* **What you have to do**: Word for word, repeat every entry that appears below.

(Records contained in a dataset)
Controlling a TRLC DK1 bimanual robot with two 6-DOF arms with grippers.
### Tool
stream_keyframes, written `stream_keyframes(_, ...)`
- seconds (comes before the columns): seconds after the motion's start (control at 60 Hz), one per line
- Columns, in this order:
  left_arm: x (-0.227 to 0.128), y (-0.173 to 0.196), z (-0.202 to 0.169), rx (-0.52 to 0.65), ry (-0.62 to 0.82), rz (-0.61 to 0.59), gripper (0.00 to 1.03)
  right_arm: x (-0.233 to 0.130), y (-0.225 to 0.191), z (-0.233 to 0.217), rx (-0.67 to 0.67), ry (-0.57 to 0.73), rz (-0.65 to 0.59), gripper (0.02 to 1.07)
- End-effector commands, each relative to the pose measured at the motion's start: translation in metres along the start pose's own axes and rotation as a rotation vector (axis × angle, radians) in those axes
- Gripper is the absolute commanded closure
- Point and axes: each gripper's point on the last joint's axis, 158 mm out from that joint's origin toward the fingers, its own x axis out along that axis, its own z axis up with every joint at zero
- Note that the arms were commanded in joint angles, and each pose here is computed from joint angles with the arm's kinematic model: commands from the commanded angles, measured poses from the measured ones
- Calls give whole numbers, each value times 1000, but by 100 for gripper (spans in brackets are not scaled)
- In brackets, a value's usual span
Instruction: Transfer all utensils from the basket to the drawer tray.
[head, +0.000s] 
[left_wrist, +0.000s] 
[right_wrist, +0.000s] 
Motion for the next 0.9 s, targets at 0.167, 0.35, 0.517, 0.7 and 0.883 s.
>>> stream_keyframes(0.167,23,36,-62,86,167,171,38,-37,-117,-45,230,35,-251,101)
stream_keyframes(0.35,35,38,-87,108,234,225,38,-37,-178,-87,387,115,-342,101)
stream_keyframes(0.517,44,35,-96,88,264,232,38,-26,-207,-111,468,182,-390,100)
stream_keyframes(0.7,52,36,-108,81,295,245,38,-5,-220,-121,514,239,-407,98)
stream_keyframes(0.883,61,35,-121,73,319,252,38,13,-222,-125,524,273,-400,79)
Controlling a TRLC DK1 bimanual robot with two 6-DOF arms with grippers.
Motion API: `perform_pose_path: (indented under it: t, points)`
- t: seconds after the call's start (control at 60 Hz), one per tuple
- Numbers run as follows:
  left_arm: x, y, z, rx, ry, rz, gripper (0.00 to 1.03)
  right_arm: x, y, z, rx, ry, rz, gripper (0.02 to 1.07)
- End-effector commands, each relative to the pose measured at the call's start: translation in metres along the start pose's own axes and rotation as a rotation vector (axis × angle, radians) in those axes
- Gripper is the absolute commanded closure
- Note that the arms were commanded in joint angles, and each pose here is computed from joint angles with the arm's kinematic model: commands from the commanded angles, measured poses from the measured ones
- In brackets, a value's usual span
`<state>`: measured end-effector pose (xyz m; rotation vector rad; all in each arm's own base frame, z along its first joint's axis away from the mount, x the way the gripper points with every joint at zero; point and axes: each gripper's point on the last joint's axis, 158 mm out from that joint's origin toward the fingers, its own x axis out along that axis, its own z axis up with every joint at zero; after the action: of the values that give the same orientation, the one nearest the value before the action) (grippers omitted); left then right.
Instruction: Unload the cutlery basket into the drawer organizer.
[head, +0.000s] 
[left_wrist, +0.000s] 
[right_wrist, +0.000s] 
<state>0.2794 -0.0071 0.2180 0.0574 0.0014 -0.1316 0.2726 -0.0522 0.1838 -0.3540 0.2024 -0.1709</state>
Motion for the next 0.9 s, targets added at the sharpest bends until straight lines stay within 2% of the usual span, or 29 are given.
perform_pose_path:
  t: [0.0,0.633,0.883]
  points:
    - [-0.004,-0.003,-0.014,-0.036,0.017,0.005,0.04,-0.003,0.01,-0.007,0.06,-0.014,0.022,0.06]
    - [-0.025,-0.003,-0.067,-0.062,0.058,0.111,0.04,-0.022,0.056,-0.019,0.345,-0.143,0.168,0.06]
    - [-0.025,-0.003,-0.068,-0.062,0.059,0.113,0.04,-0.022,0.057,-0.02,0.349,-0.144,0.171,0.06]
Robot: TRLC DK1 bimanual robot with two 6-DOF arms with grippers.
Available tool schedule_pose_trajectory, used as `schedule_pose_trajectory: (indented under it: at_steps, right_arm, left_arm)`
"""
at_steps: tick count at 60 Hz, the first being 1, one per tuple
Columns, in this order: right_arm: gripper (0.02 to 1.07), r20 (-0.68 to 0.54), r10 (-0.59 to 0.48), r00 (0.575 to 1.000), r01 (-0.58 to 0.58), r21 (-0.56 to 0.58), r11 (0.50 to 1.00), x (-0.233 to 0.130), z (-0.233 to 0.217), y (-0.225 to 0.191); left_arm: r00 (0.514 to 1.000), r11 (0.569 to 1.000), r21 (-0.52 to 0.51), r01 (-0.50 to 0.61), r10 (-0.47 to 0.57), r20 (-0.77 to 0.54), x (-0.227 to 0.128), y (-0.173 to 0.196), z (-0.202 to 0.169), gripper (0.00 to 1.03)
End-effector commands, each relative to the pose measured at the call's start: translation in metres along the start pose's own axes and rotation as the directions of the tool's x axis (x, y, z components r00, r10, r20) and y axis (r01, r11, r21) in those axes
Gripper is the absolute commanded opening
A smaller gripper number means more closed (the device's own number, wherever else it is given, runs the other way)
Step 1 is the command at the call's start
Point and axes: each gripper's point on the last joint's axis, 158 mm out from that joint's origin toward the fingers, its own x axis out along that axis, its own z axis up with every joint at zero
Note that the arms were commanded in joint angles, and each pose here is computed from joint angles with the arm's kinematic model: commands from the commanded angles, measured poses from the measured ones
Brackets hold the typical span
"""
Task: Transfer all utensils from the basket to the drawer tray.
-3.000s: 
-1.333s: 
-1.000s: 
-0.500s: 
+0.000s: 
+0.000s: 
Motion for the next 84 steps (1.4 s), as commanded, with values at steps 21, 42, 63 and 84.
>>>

* **Result for this exercise**:
Controlling a TRLC DK1 bimanual robot with two 6-DOF arms with grippers.
### Tool
stream_keyframes, written `stream_keyframes(_, ...)`
- seconds (comes before the columns): seconds after the motion's start (control at 60 Hz), one per line
- Columns, in this order:
  left_arm: x (-0.227 to 0.128), y (-0.173 to 0.196), z (-0.202 to 0.169), rx (-0.52 to 0.65), ry (-0.62 to 0.82), rz (-0.61 to 0.59), gripper (0.00 to 1.03)
  right_arm: x (-0.233 to 0.130), y (-0.225 to 0.191), z (-0.233 to 0.217), rx (-0.67 to 0.67), ry (-0.57 to 0.73), rz (-0.65 to 0.59), gripper (0.02 to 1.07)
- End-effector commands, each relative to the pose measured at the motion's start: translation in metres along the start pose's own axes and rotation as a rotation vector (axis × angle, radians) in those axes
- Gripper is the absolute commanded closure
- Point and axes: each gripper's point on the last joint's axis, 158 mm out from that joint's origin toward the fingers, its own x axis out along that axis, its own z axis up with every joint at zero
- Note that the arms were commanded in joint angles, and each pose here is computed from joint angles with the arm's kinematic model: commands from the commanded angles, measured poses from the measured ones
- Calls give whole numbers, each value times 1000, but by 100 for gripper (spans in brackets are not scaled)
- In brackets, a value's usual span
Instruction: Transfer all utensils from the basket to the drawer tray.
[head, +0.000s] 
[left_wrist, +0.000s] 
[right_wrist, +0.000s] 
Motion for the next 0.9 s, targets at 0.167, 0.35, 0.517, 0.7 and 0.883 s.
>>> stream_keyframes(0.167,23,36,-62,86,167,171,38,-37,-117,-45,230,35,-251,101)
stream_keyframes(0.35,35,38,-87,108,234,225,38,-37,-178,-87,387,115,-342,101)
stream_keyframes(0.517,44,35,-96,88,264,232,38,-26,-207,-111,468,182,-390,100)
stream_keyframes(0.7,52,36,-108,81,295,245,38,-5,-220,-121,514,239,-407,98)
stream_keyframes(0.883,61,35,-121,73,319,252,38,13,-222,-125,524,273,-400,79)
Controlling a TRLC DK1 bimanual robot with two 6-DOF arms with grippers.
Motion API: `perform_pose_path: (indented under it: t, points)`
- t: seconds after the call's start (control at 60 Hz), one per tuple
- Numbers run as follows:
  left_arm: x, y, z, rx, ry, rz, gripper (0.00 to 1.03)
  right_arm: x, y, z, rx, ry, rz, gripper (0.02 to 1.07)
- End-effector commands, each relative to the pose measured at the call's start: translation in metres along the start pose's own axes and rotation as a rotation vector (axis × angle, radians) in those axes
- Gripper is the absolute commanded closure
- Note that the arms were commanded in joint angles, and each pose here is computed from joint angles with the arm's kinematic model: commands from the commanded angles, measured poses from the measured ones
- In brackets, a value's usual span
`<state>`: measured end-effector pose (xyz m; rotation vector rad; all in each arm's own base frame, z along its first joint's axis away from the mount, x the way the gripper points with every joint at zero; point and axes: each gripper's point on the last joint's axis, 158 mm out from that joint's origin toward the fingers, its own x axis out along that axis, its own z axis up with every joint at zero; after the action: of the values that give the same orientation, the one nearest the value before the action) (grippers omitted); left then right.
Instruction: Unload the cutlery basket into the drawer organizer.
[head, +0.000s] 
[left_wrist, +0.000s] 
[right_wrist, +0.000s] 
<state>0.2794 -0.0071 0.2180 0.0574 0.0014 -0.1316 0.2726 -0.0522 0.1838 -0.3540 0.2024 -0.1709</state>
Motion for the next 0.9 s, targets added at the sharpest bends until straight lines stay within 2% of the usual span, or 29 are given.
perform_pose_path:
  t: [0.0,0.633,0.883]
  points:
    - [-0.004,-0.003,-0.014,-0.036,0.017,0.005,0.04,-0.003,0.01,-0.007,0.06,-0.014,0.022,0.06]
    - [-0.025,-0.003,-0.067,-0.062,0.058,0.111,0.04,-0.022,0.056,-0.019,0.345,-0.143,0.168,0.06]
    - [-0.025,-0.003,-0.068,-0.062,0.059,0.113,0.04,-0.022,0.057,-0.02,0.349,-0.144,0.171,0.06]
Robot: TRLC DK1 bimanual robot with two 6-DOF arms with grippers.
Available tool schedule_pose_trajectory, used as `schedule_pose_trajectory: (indented under it: at_steps, right_arm, left_arm)`
"""
at_steps: tick count at 60 Hz, the first being 1, one per tuple
Columns, in this order: right_arm: gripper (0.02 to 1.07), r20 (-0.68 to 0.54), r10 (-0.59 to 0.48), r00 (0.575 to 1.000), r01 (-0.58 to 0.58), r21 (-0.56 to 0.58), r11 (0.50 to 1.00), x (-0.233 to 0.130), z (-0.233 to 0.217), y (-0.225 to 0.191); left_arm: r00 (0.514 to 1.000), r11 (0.569 to 1.000), r21 (-0.52 to 0.51), r01 (-0.50 to 0.61), r10 (-0.47 to 0.57), r20 (-0.77 to 0.54), x (-0.227 to 0.128), y (-0.173 to 0.196), z (-0.202 to 0.169), gripper (0.00 to 1.03)
End-effector commands, each relative to the pose measured at the call's start: translation in metres along the start pose's own axes and rotation as the directions of the tool's x axis (x, y, z components r00, r10, r20) and y axis (r01, r11, r21) in those axes
Gripper is the absolute commanded opening
A smaller gripper number means more closed (the device's own number, wherever else it is given, runs the other way)
Step 1 is the command at the call's start
Point and axes: each gripper's point on the last joint's axis, 158 mm out from that joint's origin toward the fingers, its own x axis out along that axis, its own z axis up with every joint at zero
Note that the arms were commanded in joint angles, and each pose here is computed from joint angles with the arm's kinematic model: commands from the commanded angles, measured poses from the measured ones
Brackets hold the typical span
"""
Task: Transfer all utensils from the basket to the drawer tray.
-3.000s: 
-1.333s: 
-1.000s: 
-0.500s: 
+0.000s: 
+0.000s: 
Motion for the next 84 steps (1.4 s), as commanded, with values at steps 21, 42, 63 and 84.
>>>

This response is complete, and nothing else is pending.